MIReStruC

MIReStruC: A tool to find microRNA structural clusters at genome scale and from deep sequencing data.

Overview:

MIReStruC can be run in three different ways. It is characterized by specific pre-treatments of the different kinds of data that it can handle. It predicts structural clusters of miRNAs by providing a list of positions of miRNA/pre-miRNA pairs composing corresponding structural clusters. Structural clusters of miRNAs are identified along a genomic sequence either 1. with an ab initio sequence analysis by looking for repeated sequences in palindromic regions (black path, Figure 1 of the article), or 2. with a structural analysis by considering deep sequencing reads as potential miRNAs (red path, Figure 1 of the article), or 3. with a combination of sequence analysis and deep sequencing data by finding structural clusters from deep sequencing reads and from multiple palindromic sequences (green path, Figure 1 of the article).
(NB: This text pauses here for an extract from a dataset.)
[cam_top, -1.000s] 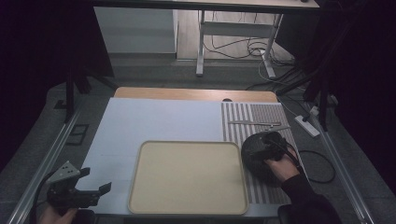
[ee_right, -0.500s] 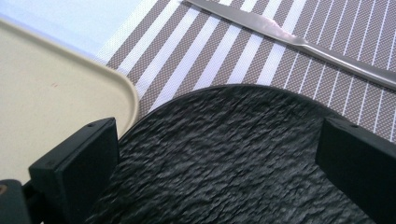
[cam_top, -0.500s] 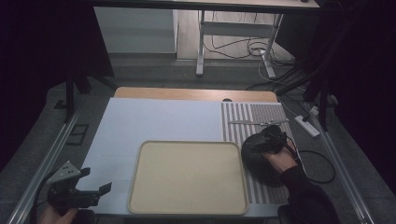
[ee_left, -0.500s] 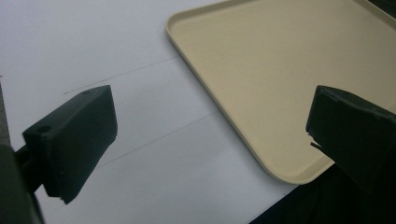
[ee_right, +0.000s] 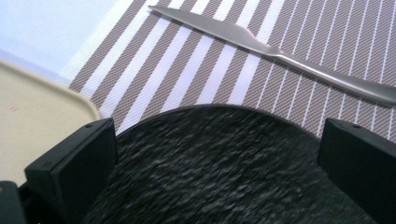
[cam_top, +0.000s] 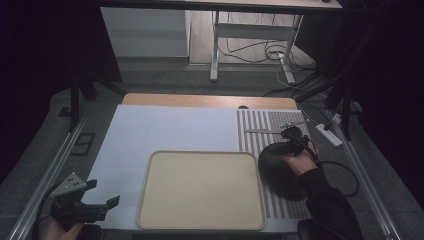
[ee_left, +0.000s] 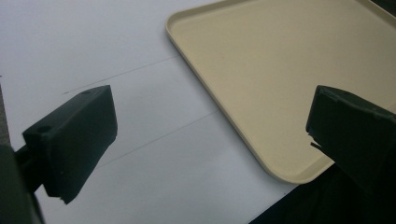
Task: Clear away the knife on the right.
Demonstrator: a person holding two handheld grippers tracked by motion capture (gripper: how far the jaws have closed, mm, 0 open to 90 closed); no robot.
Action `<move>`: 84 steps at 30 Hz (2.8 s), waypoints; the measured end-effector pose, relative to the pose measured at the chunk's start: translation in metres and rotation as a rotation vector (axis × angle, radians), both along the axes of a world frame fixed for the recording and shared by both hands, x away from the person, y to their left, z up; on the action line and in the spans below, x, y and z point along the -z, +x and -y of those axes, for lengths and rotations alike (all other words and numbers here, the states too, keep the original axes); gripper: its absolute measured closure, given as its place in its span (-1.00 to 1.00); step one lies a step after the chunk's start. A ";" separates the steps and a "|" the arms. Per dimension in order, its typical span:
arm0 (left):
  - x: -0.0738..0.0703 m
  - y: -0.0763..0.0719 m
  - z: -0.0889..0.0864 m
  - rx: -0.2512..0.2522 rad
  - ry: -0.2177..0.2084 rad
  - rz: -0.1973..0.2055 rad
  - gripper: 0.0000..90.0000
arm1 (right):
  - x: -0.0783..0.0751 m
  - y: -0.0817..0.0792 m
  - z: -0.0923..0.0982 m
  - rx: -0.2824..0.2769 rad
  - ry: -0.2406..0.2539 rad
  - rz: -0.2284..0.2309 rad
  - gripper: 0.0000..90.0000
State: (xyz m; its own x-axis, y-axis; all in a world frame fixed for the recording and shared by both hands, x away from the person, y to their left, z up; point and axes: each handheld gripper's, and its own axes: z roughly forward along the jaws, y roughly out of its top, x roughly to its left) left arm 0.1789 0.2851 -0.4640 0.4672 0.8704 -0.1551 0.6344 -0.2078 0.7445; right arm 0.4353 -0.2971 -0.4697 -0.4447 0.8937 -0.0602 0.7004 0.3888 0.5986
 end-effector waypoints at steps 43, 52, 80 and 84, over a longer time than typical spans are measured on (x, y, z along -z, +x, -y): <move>0.000 0.001 -0.001 -0.002 -0.014 -0.009 -0.94 | 0.007 0.096 0.029 0.032 -0.032 -0.118 1.00; 0.001 0.001 -0.001 -0.002 -0.010 -0.010 -0.94 | 0.026 0.115 0.038 0.085 -0.086 -0.066 1.00; 0.000 0.001 0.001 0.000 0.004 -0.009 -0.94 | 0.006 0.096 0.051 0.020 -0.014 -0.200 0.41; 0.000 0.001 0.001 0.001 0.007 -0.008 -0.94 | 0.006 0.099 0.044 0.028 -0.013 -0.206 -0.16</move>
The algorithm starts with pre-treatments adequate to the type of input data and filters afterwards potential miRNA structural clusters based on five combinatorial and structural criteria describing acceptable pre-miRNAs.

Download

The MIReStruC-1.0 package can be downloaded here.
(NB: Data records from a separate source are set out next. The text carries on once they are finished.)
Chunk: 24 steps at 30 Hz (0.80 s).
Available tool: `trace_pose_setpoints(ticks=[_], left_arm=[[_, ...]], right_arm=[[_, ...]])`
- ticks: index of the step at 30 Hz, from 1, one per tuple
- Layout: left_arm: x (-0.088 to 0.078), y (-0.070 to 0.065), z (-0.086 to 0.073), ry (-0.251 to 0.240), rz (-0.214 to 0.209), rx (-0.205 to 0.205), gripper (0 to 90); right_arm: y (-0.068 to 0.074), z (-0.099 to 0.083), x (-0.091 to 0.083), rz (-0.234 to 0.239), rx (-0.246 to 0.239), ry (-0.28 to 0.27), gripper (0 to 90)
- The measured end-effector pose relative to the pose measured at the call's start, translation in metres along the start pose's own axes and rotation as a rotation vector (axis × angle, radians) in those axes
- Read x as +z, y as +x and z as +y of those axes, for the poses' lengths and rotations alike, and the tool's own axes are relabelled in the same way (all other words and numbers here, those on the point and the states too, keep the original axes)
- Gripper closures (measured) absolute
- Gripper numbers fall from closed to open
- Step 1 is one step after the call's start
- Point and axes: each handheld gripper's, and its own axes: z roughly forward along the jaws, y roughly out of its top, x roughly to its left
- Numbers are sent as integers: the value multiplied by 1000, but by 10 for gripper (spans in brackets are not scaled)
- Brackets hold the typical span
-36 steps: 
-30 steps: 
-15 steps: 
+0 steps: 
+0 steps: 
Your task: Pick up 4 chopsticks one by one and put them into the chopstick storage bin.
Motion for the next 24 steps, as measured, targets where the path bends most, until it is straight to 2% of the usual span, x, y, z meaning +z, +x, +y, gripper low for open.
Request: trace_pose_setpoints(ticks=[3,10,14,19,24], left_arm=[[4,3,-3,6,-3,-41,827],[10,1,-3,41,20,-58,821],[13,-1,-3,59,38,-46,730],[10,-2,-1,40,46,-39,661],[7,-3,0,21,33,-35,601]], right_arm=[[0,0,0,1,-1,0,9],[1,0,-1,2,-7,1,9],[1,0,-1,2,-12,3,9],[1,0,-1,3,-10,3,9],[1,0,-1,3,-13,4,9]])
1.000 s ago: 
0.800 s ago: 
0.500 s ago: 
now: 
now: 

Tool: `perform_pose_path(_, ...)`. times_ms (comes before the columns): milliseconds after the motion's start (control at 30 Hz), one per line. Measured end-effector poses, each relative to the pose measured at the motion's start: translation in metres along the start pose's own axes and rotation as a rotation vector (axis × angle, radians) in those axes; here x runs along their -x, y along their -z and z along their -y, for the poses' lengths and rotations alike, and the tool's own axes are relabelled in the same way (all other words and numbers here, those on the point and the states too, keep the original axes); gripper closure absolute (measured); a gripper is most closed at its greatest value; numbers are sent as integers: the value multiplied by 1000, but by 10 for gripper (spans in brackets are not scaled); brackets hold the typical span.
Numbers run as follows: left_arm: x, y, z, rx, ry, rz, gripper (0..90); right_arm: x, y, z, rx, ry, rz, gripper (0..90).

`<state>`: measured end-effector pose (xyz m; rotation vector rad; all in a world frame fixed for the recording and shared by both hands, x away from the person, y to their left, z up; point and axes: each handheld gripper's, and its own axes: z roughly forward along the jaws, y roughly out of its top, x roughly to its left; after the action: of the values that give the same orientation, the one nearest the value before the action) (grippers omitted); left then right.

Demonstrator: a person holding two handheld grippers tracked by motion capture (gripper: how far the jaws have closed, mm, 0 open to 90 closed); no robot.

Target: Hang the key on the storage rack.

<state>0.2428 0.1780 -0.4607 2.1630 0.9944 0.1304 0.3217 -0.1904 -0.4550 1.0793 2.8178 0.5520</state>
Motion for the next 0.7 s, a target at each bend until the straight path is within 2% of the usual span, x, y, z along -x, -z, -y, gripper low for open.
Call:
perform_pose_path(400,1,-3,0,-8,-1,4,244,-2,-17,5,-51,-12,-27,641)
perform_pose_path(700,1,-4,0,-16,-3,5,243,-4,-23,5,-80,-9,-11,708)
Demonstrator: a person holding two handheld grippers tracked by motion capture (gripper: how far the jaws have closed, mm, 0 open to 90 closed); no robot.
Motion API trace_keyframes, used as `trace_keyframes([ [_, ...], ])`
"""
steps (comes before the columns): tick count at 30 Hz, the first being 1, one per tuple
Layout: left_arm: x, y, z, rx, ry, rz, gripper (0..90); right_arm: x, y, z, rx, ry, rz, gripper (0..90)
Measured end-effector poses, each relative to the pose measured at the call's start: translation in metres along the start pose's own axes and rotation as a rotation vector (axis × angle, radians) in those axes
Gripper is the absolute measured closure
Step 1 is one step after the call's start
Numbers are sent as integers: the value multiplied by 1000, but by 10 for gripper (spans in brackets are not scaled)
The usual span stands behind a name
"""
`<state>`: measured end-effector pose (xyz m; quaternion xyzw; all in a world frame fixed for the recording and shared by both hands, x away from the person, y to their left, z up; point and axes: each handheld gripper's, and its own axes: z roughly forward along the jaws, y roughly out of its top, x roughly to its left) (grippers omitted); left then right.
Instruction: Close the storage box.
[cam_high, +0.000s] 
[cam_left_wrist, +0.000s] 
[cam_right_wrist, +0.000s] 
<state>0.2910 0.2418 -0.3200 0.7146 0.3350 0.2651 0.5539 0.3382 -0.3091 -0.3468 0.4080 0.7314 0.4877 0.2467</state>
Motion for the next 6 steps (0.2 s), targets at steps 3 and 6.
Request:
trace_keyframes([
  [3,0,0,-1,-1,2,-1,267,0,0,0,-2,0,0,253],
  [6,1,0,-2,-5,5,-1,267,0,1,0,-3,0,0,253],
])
You can unpack the archive through the command

tar xzf MIReStruC-1.0.tar.gz

System requirements:

MIReStruC version 1.0 has been developed under Ubuntu Linux operating system.
The bash environment should be installed.
Python executable should be accessible from the PATH environment variable.
Awk executable should be accessible from the PATH environment variable.
C source codes are used in MIReStruC, hence you will need the adequate environment testes by ./configure executable
RNAfold (version 1.8x) should be pre-installed on the operating system and be accessible from the PATH environment variable.
RNAeval should be pre-installed on the operating system and be accessible from the PATH environment variable.
If you want to use MIReStruC with deep sequencing data, you will need to use MicroRazerS.
MIReStruC has been developed under the Ubuntu Linux operating system.
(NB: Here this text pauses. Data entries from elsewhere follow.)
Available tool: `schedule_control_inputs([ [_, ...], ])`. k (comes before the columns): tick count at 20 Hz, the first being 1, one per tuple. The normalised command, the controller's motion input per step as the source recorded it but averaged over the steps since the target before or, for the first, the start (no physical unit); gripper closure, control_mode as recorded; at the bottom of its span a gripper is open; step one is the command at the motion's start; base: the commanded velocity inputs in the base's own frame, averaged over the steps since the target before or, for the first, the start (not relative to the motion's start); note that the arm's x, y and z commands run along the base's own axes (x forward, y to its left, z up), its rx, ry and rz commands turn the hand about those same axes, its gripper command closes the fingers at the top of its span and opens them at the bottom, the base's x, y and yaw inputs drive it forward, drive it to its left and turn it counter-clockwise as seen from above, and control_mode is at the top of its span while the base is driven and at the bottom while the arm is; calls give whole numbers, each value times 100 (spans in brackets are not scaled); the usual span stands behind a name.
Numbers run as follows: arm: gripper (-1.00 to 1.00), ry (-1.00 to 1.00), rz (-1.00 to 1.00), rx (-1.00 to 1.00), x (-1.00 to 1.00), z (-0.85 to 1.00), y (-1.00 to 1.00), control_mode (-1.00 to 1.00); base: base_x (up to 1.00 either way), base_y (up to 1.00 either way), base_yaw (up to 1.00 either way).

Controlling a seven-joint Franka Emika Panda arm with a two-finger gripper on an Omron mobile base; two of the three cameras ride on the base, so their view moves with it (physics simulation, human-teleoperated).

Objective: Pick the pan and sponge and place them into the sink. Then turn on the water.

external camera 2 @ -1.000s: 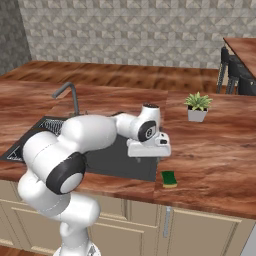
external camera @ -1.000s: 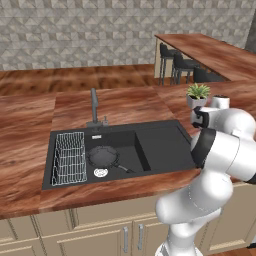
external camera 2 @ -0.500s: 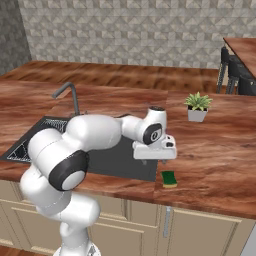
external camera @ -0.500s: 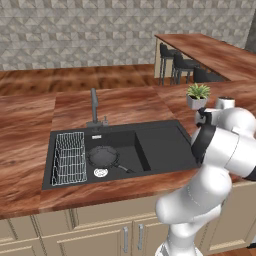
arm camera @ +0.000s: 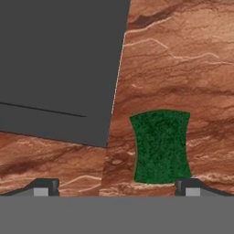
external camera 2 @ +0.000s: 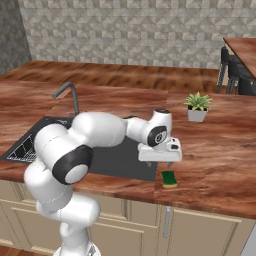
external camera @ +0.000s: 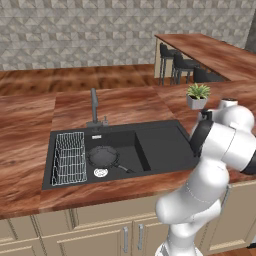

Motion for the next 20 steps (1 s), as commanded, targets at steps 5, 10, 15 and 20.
schedule_control_inputs([
  [5,-100,3,-1,1,1,-6,-17,-100,0,0,0],
  [10,-100,1,0,2,5,-12,-7,-100,0,0,0],
  [15,-100,0,0,1,4,-11,-8,-100,0,0,0],
  [20,-100,1,0,3,2,-9,-10,-100,0,0,0],
])
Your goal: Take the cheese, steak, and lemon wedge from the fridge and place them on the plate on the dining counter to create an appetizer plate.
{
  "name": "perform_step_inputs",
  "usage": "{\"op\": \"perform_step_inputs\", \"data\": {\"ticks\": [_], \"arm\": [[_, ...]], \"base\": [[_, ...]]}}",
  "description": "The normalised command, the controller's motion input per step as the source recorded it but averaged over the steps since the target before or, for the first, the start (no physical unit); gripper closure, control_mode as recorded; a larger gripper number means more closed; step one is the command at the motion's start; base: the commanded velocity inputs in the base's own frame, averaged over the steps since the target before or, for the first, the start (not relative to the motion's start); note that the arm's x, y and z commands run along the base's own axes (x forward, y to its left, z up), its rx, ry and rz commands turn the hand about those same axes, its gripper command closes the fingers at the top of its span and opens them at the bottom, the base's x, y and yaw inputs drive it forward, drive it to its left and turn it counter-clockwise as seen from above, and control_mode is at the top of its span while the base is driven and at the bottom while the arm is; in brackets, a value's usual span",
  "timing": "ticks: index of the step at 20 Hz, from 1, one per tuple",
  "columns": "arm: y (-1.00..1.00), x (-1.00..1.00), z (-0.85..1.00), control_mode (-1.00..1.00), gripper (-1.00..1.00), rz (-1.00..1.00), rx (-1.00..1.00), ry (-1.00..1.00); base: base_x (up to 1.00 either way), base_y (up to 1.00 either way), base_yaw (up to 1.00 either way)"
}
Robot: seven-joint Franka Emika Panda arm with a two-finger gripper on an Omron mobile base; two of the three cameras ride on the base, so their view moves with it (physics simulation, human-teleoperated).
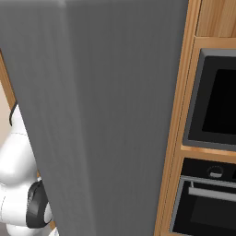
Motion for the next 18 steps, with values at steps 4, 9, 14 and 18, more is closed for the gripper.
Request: {"op": "perform_step_inputs", "data": {"ticks": [4, 9, 14, 18], "arm": [[0.14, 0.0, -0.01, -1.0, -1.0, 0.0, 0.0, -0.02], [0.14, -0.01, 0.15, -1.0, -1.0, 0.0, 0.0, -0.13], [0.24, 0.0, 0.4, -1.0, -1.0, 0.0, 0.0, -0.21], [0.29, 0.01, 0.39, -1.0, -1.0, 0.0, 0.0, -0.15]], "base": [[0.0, 0.0, 0.0], [0.0, 0.0, 0.0], [0.0, 0.0, 0.0], [0.0, 0.0, 0.0]]}}
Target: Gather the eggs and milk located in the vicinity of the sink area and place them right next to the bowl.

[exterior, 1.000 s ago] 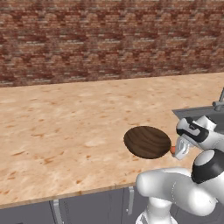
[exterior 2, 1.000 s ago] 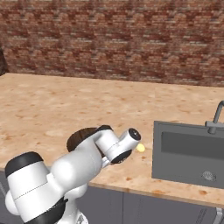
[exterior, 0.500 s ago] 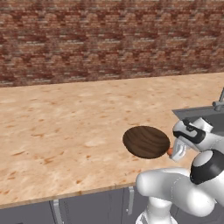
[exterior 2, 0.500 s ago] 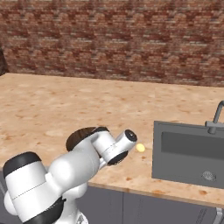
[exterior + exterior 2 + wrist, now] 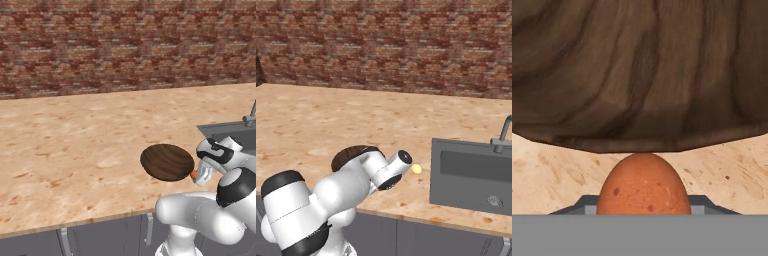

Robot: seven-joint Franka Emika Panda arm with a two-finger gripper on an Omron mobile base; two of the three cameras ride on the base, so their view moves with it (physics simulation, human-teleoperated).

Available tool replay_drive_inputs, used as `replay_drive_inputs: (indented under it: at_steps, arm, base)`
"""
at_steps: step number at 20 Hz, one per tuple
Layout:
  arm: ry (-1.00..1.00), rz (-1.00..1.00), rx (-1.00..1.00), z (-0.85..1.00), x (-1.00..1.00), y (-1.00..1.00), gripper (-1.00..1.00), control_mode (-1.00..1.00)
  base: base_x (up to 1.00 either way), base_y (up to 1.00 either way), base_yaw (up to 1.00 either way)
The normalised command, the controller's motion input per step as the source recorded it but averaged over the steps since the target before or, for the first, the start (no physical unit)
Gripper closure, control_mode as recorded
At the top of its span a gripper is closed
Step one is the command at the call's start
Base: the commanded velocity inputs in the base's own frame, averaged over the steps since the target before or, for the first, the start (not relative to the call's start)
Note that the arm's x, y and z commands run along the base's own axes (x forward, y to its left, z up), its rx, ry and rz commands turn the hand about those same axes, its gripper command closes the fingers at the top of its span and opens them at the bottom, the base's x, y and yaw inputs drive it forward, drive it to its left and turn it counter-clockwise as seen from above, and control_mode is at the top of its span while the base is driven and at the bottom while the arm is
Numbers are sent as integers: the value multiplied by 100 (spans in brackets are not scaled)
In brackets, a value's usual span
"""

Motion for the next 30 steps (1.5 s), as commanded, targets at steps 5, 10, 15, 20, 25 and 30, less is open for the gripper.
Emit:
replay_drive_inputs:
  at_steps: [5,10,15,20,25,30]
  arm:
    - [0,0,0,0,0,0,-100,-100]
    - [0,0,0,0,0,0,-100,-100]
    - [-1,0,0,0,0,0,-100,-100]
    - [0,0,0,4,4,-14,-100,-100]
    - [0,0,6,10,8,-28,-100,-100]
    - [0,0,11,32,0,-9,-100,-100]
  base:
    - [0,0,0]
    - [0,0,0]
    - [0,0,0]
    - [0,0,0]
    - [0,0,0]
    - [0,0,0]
How to compile MIReStruC C source codes:

To compile C sources useful for MIReStruC, type the following commands (you can also read the INSTALL file for informations):

cd [MIReStruC-1.0 repository]
./configure
make

How to excute MIReStruC:

To know how to execute MIReStruC, you can type the following command:

./MIReStruC.sh -h

Look at the files contained in the repository named "dataset/" for examples of input files. Go into the dataset repository and type one of the following commands to obtain the corresponding out.txt file:

for method (1):
```
../MIReStruC.sh -P
```
for method (2):
```
../MIReStruC.sh -D
```
for method (3):
```
../MIReStruC.sh -C
```

Input files:

Using MIReStruC with method (1)

When invoking MIReStruC to predict structural clusters from a genomic sequence, you need a single file. The file contains a DNA sequence (e.g. dataset/par_seq.txt) to apply method 1. (black path, Figure 1 of the article) on it. The genomic sequence is given on a single line.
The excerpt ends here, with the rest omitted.